Hi. The four most common types of tumor found in the mediastinum are the following: neurogenic tumors (accounting for 25.3% of all mediastinal tumors), thymoma (23.3%), lymphoma (15.3%), and germ cell tumors (12.2%). Thymoma is usually a benign condition, but may degenerate into an invasive tumor in some cases. Neurogenic tumors which occur in infants and children are frequently malignant, but the majority of those found in adults are benign. Germ cell tumors and lymphomas are malignant but very treatable diseases, and a lot of these cases are curable.
Neurogenic tumors originate from nerves found near or around the mediastinum, like the vagus nerve, brachial plexus and sympathetic ganglia. These tumors are usually found in the posterior mediastinum, accounting for 75% of masses in this location. Thymomas originate from the thymus gland, which is a gland found in the anterior mediastinum, and which is involved in the maturation of T-lymphocytes. Germ cell tumors are similar in origin to those found in the gonads (e.g. testicles), and lymphomas are malignancies involving lymphocytes and lymph nodes.

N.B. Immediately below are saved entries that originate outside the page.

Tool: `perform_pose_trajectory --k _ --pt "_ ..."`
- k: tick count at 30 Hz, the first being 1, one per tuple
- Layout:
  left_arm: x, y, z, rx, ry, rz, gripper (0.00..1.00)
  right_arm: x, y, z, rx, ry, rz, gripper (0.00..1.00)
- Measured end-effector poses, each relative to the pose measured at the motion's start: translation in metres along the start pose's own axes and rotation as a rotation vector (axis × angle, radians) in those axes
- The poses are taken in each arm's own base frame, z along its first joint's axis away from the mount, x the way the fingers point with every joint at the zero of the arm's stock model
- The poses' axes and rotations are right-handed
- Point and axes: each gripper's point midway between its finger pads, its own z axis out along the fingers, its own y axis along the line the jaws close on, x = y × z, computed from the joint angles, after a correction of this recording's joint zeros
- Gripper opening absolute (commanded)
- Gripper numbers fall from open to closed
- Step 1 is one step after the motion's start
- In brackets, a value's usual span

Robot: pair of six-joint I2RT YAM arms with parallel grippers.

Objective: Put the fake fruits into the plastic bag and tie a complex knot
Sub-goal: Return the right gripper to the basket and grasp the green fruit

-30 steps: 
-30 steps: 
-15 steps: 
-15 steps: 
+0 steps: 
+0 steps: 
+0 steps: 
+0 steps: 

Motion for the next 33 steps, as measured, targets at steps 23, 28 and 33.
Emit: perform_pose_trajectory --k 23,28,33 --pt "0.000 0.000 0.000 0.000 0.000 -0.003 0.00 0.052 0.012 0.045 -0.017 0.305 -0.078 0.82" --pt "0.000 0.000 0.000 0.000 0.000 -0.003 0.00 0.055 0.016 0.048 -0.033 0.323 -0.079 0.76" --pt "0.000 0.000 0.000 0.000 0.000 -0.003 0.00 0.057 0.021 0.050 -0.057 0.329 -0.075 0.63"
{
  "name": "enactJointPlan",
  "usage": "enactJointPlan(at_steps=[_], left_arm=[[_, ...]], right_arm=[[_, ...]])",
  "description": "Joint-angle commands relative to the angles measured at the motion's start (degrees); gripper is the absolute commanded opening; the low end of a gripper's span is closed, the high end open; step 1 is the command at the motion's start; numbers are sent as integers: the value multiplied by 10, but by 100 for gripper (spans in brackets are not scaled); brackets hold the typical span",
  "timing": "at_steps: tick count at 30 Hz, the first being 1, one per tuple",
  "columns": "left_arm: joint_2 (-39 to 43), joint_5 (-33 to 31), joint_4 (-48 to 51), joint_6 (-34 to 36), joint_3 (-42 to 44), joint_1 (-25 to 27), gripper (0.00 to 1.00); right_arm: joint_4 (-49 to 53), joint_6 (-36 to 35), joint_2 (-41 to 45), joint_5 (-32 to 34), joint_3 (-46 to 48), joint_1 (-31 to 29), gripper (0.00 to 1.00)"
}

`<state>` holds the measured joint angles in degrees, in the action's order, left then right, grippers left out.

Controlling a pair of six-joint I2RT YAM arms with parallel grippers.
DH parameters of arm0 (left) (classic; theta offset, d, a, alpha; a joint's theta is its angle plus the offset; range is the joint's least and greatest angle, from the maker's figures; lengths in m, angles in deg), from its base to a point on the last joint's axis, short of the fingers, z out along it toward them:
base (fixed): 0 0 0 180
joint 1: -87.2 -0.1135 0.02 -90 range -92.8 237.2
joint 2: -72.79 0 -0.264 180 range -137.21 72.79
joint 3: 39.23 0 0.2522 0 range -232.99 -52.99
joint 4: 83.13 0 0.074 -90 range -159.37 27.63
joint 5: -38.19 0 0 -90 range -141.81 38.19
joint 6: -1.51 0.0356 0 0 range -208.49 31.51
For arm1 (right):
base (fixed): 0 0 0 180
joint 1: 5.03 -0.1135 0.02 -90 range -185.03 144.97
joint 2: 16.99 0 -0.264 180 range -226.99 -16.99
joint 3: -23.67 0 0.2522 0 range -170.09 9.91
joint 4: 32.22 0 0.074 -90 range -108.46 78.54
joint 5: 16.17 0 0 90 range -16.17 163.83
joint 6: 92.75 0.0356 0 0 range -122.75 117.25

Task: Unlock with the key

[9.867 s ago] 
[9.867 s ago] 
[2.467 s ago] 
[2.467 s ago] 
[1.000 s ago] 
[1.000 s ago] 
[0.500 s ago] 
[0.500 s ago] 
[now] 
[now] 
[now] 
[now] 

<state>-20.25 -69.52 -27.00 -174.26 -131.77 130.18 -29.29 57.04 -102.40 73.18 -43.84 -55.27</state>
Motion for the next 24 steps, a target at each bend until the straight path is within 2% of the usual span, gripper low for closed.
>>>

The character of your husband's pain cannot accurately tell us whether that tumor is located in the anterior or posterior mediastinum. It is also hard to tell, at this point, if that mass is benign or malignant, or what specific type it is, since your husband doesn't have other symptoms aside from the pain.
As for treatment, it really depends on what type of tumor it is, so you'll just have to wait for the biopsy results to come out. Feel free to post updates regarding your husband's condition, so we can discuss it further.